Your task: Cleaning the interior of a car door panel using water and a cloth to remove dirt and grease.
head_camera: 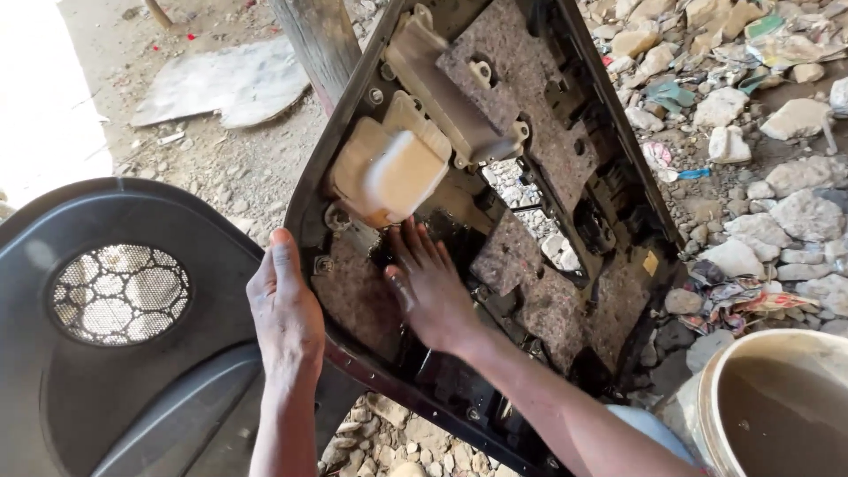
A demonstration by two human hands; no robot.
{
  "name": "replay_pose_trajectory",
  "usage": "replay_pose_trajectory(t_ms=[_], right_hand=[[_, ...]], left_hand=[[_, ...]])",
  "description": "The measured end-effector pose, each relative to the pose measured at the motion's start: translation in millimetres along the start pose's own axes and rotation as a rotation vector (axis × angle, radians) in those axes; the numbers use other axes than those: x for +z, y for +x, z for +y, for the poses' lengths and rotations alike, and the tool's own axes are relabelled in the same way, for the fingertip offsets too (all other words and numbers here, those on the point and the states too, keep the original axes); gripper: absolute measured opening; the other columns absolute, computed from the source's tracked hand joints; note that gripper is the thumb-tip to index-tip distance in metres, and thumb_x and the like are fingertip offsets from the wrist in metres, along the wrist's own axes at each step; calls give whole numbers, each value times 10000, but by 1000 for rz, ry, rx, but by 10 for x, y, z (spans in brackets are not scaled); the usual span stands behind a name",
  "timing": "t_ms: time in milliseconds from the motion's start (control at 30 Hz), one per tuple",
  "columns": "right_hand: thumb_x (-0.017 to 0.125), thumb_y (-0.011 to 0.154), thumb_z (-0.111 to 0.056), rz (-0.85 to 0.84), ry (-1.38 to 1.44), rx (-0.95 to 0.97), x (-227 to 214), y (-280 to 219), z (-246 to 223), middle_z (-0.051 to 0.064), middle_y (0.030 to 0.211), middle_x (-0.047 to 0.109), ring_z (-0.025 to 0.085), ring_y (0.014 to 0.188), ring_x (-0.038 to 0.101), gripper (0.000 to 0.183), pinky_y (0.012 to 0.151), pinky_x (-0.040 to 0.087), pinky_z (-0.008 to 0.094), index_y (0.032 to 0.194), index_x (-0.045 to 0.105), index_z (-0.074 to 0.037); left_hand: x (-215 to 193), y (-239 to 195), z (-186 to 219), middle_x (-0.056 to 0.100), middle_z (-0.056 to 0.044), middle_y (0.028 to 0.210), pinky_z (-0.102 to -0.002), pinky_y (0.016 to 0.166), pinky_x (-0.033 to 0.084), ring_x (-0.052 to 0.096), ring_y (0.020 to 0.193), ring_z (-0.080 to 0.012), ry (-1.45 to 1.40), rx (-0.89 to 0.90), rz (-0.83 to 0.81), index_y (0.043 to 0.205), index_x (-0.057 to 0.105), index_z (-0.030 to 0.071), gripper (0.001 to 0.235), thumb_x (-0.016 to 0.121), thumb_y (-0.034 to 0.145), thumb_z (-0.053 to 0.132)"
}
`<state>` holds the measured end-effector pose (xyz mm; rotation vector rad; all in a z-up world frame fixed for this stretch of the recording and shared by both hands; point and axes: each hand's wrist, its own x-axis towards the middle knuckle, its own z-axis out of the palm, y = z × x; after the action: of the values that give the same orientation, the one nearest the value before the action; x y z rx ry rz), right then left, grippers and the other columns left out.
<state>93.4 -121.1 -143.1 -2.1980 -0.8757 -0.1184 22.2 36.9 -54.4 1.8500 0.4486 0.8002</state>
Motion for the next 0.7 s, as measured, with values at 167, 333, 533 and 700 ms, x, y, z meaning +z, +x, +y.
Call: replay_pose_trajectory(t_ms=[167, 333, 533, 700], right_hand=[[321, 1222, -540, 49, -144, -64, 113, -54, 6, 349, 1752, 406, 482, 1656, 352, 791, 1333, 221, 655, 1742, 347, 56], [281, 1200, -634, 13, 43, 97, -12, 45, 23, 330, 1845, 200, 507, 1710, 179, 898, 1354, 180, 656, 1780, 227, 49], [256, 1166, -694, -46, -47, 66, -136, 106, -68, 320, 1831, 256, 483, 1725, 164, 952, 1376, 156, 616, 1774, 257, 39], [264, 1171, -681, -84, -167, 44, -109, 187, 139, 330, 1824, 283, 479, 1729, 182, 944, 1380, 177, 614, 1770, 269, 48]], left_hand=[[21, 21, -27, 816, -161, 1213, -602, 1136, 523, 723, 1284, -374, 21, -2, 17, 1349, 812, 127, 589, 447, 1232, 573], [-7, -32, -66, 812, -160, 1192, -598, 1127, 525, 720, 1261, -364, 43, -14, 68, 1324, 809, 124, 583, 446, 1239, 572], [-30, 15, -158, 806, -160, 1165, -592, 1114, 528, 717, 1230, -350, 46, -40, 84, 1291, 807, 121, 577, 446, 1249, 569], [-33, 29, -292, 801, -159, 1144, -588, 1105, 530, 715, 1207, -340, 39, -50, 41, 1266, 804, 119, 575, 445, 1257, 568]])
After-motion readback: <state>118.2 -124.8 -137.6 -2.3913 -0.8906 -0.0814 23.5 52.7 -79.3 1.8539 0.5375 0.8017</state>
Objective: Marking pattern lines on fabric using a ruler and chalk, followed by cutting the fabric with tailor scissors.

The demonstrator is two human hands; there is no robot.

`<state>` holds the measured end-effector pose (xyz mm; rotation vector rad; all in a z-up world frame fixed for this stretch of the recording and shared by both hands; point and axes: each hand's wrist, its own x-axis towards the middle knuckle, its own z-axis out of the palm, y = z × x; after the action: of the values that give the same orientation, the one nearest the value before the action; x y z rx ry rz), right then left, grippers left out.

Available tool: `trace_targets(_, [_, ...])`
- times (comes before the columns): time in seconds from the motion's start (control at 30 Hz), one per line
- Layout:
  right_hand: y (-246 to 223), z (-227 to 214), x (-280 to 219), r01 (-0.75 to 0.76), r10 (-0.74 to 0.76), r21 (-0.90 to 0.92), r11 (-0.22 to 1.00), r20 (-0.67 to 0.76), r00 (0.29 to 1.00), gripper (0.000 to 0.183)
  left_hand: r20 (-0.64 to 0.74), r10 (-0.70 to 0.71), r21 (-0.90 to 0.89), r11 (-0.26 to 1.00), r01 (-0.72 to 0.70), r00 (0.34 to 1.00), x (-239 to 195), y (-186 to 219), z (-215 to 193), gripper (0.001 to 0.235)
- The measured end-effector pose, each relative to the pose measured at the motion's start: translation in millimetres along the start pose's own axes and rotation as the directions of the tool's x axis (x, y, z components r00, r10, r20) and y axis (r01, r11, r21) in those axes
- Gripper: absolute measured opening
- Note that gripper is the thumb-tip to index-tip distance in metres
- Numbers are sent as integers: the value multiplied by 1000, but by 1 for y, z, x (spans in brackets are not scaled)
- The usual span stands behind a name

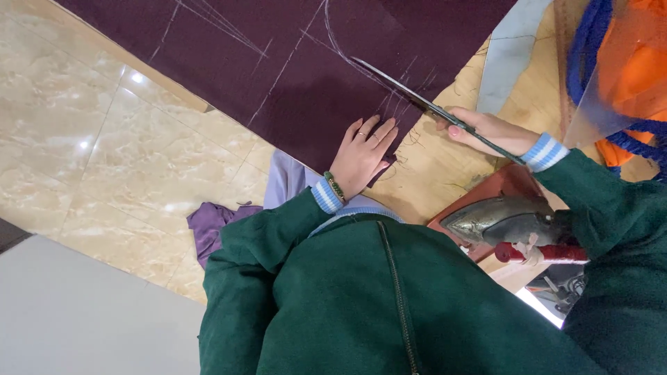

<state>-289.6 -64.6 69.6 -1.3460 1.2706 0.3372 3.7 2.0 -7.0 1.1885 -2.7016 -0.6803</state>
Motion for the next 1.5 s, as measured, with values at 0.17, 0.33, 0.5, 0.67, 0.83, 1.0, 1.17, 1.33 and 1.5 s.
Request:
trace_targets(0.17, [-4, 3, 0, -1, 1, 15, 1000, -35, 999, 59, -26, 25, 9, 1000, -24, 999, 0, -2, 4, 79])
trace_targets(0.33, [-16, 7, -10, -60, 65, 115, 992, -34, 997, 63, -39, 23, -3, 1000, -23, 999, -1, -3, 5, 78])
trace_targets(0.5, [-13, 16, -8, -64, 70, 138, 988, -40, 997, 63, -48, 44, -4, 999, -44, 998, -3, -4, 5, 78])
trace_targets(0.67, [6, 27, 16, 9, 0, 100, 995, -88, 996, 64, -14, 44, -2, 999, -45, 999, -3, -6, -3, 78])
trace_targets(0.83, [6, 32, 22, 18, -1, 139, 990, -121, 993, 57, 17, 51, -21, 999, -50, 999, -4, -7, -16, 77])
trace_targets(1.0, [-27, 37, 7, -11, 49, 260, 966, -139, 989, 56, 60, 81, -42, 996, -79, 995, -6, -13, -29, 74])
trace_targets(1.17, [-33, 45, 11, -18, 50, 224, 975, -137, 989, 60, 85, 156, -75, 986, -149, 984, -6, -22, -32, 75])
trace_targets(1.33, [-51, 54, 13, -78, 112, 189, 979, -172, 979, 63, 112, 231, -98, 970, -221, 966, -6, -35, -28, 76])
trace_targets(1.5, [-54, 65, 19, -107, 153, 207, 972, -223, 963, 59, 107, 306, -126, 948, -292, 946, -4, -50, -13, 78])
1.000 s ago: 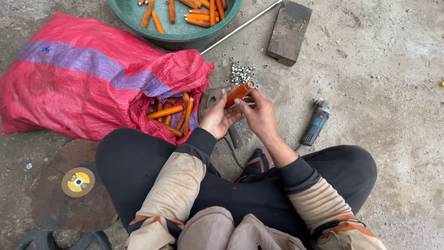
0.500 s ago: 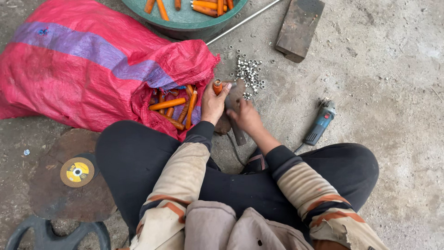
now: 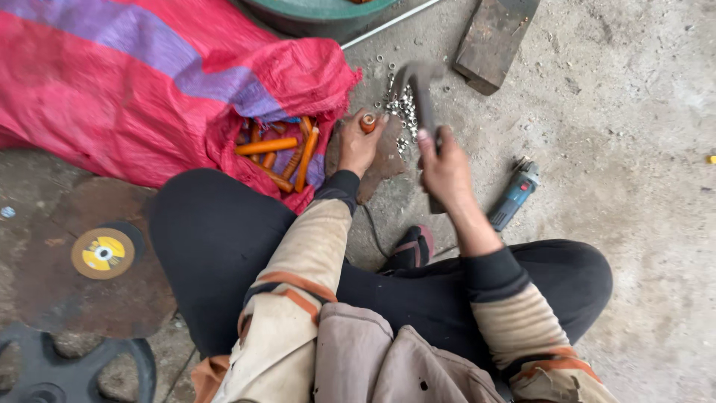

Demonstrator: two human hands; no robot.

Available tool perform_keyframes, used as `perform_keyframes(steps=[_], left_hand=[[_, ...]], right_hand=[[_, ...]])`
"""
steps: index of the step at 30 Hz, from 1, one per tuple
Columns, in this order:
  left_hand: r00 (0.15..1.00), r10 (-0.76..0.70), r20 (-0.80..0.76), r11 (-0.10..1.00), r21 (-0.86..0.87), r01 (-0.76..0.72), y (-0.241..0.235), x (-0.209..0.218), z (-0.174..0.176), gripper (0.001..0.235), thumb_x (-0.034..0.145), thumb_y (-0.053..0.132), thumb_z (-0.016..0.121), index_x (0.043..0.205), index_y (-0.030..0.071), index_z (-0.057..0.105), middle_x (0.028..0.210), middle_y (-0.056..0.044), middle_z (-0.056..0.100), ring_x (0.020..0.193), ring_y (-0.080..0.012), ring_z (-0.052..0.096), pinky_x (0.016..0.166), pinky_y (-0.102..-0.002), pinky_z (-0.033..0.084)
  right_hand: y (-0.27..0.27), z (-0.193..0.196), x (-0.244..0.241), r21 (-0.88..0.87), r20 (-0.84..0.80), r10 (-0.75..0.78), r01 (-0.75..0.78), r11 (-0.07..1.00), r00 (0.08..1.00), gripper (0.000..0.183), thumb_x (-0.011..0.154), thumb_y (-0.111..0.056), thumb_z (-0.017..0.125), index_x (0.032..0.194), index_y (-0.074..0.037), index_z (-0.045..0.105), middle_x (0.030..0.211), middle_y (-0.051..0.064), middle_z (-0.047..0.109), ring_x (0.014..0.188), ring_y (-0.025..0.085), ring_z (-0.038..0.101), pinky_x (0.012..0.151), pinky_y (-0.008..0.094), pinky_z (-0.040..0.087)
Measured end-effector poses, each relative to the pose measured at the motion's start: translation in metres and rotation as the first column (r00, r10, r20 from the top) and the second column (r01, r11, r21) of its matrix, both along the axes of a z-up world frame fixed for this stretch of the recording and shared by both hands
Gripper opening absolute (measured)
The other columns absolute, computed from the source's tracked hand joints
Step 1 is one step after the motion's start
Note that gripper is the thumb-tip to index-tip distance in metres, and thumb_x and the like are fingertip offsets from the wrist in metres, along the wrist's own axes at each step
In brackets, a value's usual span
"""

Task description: The person sits on the ground and repeatedly picks up small metal rings, places them onto orange cylindrical rods, and taps them into place with a hammer. The finished rods are placed into a green basin.

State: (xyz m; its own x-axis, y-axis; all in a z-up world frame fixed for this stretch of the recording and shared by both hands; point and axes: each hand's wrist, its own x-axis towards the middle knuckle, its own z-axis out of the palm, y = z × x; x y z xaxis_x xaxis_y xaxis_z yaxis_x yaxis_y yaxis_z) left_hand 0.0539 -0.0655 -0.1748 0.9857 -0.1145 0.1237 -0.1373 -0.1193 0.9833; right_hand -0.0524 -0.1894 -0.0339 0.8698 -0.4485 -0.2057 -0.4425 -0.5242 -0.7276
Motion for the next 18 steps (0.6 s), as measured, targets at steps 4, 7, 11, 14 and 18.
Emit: perform_keyframes(steps=[4, 7, 11, 14, 18], left_hand=[[0.995, -0.093, 0.038, 0.992, -0.083, 0.096, -0.019, 0.007, -0.007, 0.028, 0.093, 0.025, 0.077, 0.087, 0.003, 0.061, 0.071, -0.007, 0.063, 0.066, -0.0145, 0.054, 0.064, -0.033, 0.050], [0.992, -0.126, -0.012, 0.990, -0.070, 0.125, -0.015, 0.007, -0.026, 0.029, 0.098, 0.024, 0.077, 0.089, 0.001, 0.061, 0.075, -0.012, 0.065, 0.071, -0.0206, 0.059, 0.068, -0.036, 0.052], [0.968, -0.091, 0.235, 0.992, -0.061, 0.108, -0.009, 0.007, -0.041, 0.027, 0.091, 0.016, 0.073, 0.114, 0.003, 0.068, 0.095, -0.014, 0.072, 0.088, -0.0254, 0.071, 0.076, -0.038, 0.056], [0.930, -0.041, 0.365, 0.998, -0.031, 0.056, -0.008, 0.025, -0.034, 0.028, 0.089, 0.008, 0.071, 0.117, 0.003, 0.068, 0.102, -0.017, 0.073, 0.098, -0.0308, 0.071, 0.083, -0.040, 0.057], [0.984, -0.170, -0.054, 0.985, -0.053, 0.167, -0.008, 0.016, -0.032, 0.027, 0.087, 0.018, 0.076, 0.111, 0.008, 0.068, 0.088, -0.013, 0.074, 0.080, -0.0206, 0.070, 0.074, -0.036, 0.058]], right_hand=[[0.001, 0.072, -0.035, -0.130, 0.254, 0.094, -0.063, 0.990, 0.963, 0.036, 0.110, -0.036, 0.051, 0.124, -0.004, 0.053, 0.067, 0.007, 0.066, 0.054, 0.017, 0.068, 0.046, 0.033, 0.052], [0.013, 0.060, -0.046, -0.226, 0.253, 0.124, -0.066, 0.972, 0.960, 0.035, 0.109, -0.037, 0.054, 0.118, -0.003, 0.050, 0.065, 0.008, 0.066, 0.054, 0.020, 0.069, 0.045, 0.035, 0.052], [0.027, 0.015, -0.036, -0.475, -0.044, 0.323, -0.304, 0.826, 0.946, 0.036, 0.109, -0.039, 0.060, 0.116, -0.005, 0.052, 0.062, 0.018, 0.063, 0.054, 0.037, 0.063, 0.046, 0.048, 0.047], [0.024, 0.012, -0.021, -0.407, 0.056, 0.347, -0.296, 0.864, 0.936, 0.035, 0.110, -0.041, 0.060, 0.113, -0.006, 0.053, 0.063, 0.018, 0.063, 0.056, 0.036, 0.064, 0.048, 0.048, 0.048], [0.017, 0.037, -0.042, -0.218, 0.021, 0.233, -0.223, 0.950, 0.972, 0.035, 0.108, -0.041, 0.052, 0.118, -0.007, 0.052, 0.062, 0.013, 0.064, 0.045, 0.028, 0.065, 0.041, 0.043, 0.050]])
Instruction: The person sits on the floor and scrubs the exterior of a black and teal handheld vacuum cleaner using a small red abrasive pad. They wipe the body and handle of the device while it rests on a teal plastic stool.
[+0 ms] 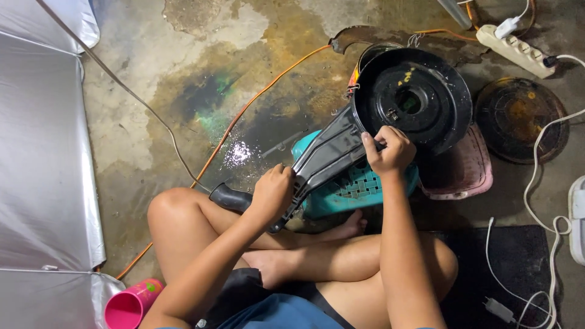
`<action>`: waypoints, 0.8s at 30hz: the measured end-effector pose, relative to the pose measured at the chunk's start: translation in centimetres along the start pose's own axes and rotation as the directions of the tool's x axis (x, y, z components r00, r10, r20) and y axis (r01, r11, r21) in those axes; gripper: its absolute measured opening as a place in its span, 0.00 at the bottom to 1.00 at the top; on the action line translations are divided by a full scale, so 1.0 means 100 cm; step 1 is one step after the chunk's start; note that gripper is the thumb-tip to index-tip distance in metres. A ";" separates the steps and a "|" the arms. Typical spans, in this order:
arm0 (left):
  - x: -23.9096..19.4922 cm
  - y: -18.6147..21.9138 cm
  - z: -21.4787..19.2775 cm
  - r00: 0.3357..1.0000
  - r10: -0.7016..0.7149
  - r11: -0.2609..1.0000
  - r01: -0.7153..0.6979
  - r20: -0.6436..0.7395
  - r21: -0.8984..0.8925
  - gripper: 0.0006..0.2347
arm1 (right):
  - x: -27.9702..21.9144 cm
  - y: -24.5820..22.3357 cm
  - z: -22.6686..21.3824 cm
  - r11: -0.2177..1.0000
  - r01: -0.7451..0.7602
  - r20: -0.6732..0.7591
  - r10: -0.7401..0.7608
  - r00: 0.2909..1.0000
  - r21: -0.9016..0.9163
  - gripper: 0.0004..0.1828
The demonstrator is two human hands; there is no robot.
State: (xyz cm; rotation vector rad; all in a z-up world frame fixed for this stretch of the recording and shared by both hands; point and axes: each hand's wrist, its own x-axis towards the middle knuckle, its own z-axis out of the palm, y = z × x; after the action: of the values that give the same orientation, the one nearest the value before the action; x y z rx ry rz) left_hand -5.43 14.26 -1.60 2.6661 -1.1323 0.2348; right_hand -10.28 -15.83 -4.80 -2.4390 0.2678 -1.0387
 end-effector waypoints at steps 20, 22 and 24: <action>0.009 -0.005 0.011 0.994 -0.086 0.985 0.095 0.070 -0.144 0.06 | -0.006 0.017 0.004 0.998 0.061 0.019 -0.061 0.998 0.010 0.23; -0.006 -0.008 0.008 0.991 -0.083 0.985 0.098 0.106 -0.143 0.07 | -0.007 0.019 0.007 0.998 0.061 0.019 -0.061 0.998 0.004 0.23; -0.006 -0.006 0.010 0.991 -0.089 0.982 0.104 0.104 -0.159 0.06 | -0.005 0.019 0.007 0.998 0.057 0.008 -0.057 0.998 0.007 0.23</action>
State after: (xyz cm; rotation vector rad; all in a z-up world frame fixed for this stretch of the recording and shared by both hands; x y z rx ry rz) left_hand -5.34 14.84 -2.77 2.6006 -0.9986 -0.0048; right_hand -10.09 -17.04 -6.52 -2.4578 0.1925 -1.0516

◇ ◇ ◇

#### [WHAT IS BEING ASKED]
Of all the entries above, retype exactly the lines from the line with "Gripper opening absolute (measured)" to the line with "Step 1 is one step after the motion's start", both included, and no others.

#### [ANSWER FOR THIS EXERCISE]
Gripper opening absolute (measured)
The other columns absolute, computed from the source's tracked hand joints
Step 1 is one step after the motion's start

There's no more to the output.